Japanese start-up ArkEdge Space yesterday said that an observation satellite it helped build for the Taiwan Space Agency (TASA) has captured what could be the world’s best-quality Earth imagery from a spacecraft smaller than a suitcase.
The small optical observation satellite Onglaisat took 2.5m resolution images after being released to orbit about 400km above the Earth in December last year, the company said.
“The pictures are as clear as aerial photography, [despite] being taken by a satellite of this size,” ArkEdge Space chief executive officer Takayoshi Fukuyo told a news conference earlier this week.
Photo: Reuters
He added that it was probably the highest-resolution image ever captured by a small cubesat.
Black-and-white images released by ArkEdge showed land, trees and buildings of places such as a Seattle suburb and Argentina’s Patagonia taken by Onglaisat late last month.
Onglaisat, an acronym of “onboard globe-looking and imaging satellite,” mounts TASA’s optical equipment on a cubesat about the size of a desktop computer, codeveloped by ArkEdge and a University of Tokyo aerospace laboratory.

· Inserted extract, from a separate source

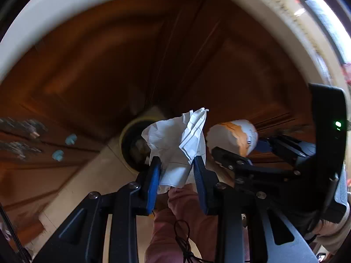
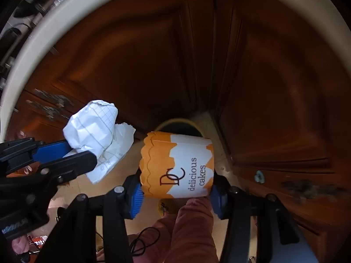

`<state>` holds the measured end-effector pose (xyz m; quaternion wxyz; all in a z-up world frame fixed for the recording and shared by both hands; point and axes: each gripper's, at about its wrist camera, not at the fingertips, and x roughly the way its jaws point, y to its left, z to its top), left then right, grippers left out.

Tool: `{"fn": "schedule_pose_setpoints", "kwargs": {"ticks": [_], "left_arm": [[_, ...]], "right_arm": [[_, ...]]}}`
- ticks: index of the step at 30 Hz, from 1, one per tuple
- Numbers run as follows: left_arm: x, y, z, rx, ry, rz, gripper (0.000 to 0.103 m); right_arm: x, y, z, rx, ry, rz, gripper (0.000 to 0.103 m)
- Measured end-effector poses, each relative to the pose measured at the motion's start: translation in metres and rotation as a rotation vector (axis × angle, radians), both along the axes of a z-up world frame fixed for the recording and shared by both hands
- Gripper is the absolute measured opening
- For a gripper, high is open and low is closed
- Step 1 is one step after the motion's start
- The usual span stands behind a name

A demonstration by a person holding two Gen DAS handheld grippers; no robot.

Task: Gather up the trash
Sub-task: 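Carry the cup and bag down to the trash bin and open both tools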

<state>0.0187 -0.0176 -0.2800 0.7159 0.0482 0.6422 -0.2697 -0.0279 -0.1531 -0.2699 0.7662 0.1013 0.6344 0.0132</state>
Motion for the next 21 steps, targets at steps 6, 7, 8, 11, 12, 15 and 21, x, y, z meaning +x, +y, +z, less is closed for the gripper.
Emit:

Onglaisat is to end its mission in early March, but the optical technology it demonstrated is to be applied to future remote sensing satellite missions, TASA said in a statement on Wednesday.
With heightening tension with China, Taiwan is rushing to secure space infrastructure in areas spanning from Earth observation to communications, including a 2023 launch of a weather satellite and talks with Amazon about its satellite Internet service Kuiper.
Taiwan’s space buildup has also led to deepening ties with commercial players in Japan, its neighbor and a close US ally.
TASA last year announced partnerships with other Japanese space start-ups, including Space One, which provided a satellite payload for the Kairos rocket’s failed second test, as well as moon exploration company ispace.
TiSpace, a Taiwanese private company founded by a former TASA official, aims to test its rocket in a private launch in northern Japan early this year.